ダリ号を含む3隻の船が危険な燃料供給方式で運航していることを知りながら、アメリカ沿岸警備隊(USCG)に報告しなかったことが問題とされています。さらに、会社の技術監督官からチャーター会社に不審を持たれないよう「説得力のある」メールを送るよう指示を受けていたことも記録されています。
根本的に問われていること
この事案で問われているのは3点です。
1. 安全上の問題を「報告しない」文化
問題を知りながら報告しなかった。これは個人の判断の問題だけでなく、報告しにくい組織文化が存在していなかったかを問い直す必要があります。船主・船舶管理会社・乗組員という複層構造の中で、誰が何を報告すべきかが曖昧になりやすい点は業界全体の課題です。
2. システムの冗長性(レダンダンシー)の設計
バックアップシステムが本来の機能を果たさなかったことで、トラブルが連鎖しました。海運に限らず、物流インフラ全般において「1系統が止まっても継続できる冗長設計」は不可欠です。
3. 国際的な刑事責任の波及
シンガポール船籍、インド人乗組員、シンガポール・インドに拠点を置く船舶管理会社が米連邦検察に起訴されたこの事案は、海上事故における国際的な法的責任の先例となりえます。
物流・海運の現場が学ぶべきこと
まず、安全に関わる情報は「報告する」が基本です。問題を認知した時点で適切な当局に報告する義務があり、怠ることは法的責任に直結します。

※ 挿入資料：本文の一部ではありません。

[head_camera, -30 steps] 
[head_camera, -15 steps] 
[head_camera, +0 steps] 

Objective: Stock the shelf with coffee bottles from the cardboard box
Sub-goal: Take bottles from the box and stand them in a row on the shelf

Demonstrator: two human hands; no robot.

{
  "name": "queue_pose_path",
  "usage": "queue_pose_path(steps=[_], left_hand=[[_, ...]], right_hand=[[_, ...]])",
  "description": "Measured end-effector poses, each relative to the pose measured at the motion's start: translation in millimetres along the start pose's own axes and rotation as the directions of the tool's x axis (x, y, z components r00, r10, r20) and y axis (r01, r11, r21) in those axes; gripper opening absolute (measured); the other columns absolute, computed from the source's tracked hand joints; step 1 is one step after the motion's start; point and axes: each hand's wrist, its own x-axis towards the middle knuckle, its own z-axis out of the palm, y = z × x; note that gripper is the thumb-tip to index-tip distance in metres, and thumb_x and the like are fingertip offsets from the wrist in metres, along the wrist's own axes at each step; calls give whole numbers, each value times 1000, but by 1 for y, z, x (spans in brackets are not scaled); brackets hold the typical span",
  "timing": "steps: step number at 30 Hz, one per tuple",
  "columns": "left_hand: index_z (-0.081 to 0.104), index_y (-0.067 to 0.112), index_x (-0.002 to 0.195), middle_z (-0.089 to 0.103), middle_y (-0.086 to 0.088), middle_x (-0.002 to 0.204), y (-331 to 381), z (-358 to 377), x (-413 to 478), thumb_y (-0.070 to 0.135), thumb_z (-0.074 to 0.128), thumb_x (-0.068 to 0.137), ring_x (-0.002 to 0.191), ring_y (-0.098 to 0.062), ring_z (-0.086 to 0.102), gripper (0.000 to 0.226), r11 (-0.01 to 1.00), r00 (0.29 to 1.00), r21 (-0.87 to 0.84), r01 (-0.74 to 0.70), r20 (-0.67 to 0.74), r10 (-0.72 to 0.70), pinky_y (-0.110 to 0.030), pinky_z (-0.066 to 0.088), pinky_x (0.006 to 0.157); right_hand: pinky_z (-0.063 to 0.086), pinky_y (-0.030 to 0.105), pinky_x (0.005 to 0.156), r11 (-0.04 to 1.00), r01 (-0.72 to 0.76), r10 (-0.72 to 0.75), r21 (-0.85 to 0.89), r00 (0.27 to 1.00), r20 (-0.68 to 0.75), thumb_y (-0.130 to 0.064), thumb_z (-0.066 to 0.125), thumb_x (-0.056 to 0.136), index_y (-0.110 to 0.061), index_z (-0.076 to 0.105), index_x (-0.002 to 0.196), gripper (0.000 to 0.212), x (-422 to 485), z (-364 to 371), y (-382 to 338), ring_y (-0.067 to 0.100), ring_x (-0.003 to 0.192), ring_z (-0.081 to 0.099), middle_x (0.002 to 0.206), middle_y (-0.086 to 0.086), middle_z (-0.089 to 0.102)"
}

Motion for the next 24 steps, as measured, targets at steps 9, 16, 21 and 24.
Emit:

次に、設備の改造・変更には慎重な記録管理が必要です。いつ、誰が、何を変更したかの記録は、事故後の責任追及においても重要な証拠となります。
そして、サプライチェーンへの波及リスクの認識です。ボルチモア港の閉鎖は東海岸の自動車輸送を中心に広範な物流網に影響を与えました。特定の港や航路への集中は脆弱性を高めます。
まとめ
ダリ号事故は「1隻の船の機器トラブル」ではなく、安全文化・組織構造・法令遵守・システムの冗長性という複合的な問題の連鎖でした。
主任機関士による刑事責任の認定は法的解決に向けた一歩ですが、業界が学ぶべき教訓はまだ多く残っています。「何かおかしいと思ったら報告する」という文化の醸成が、安全と信頼の基盤であることを改めて感じます。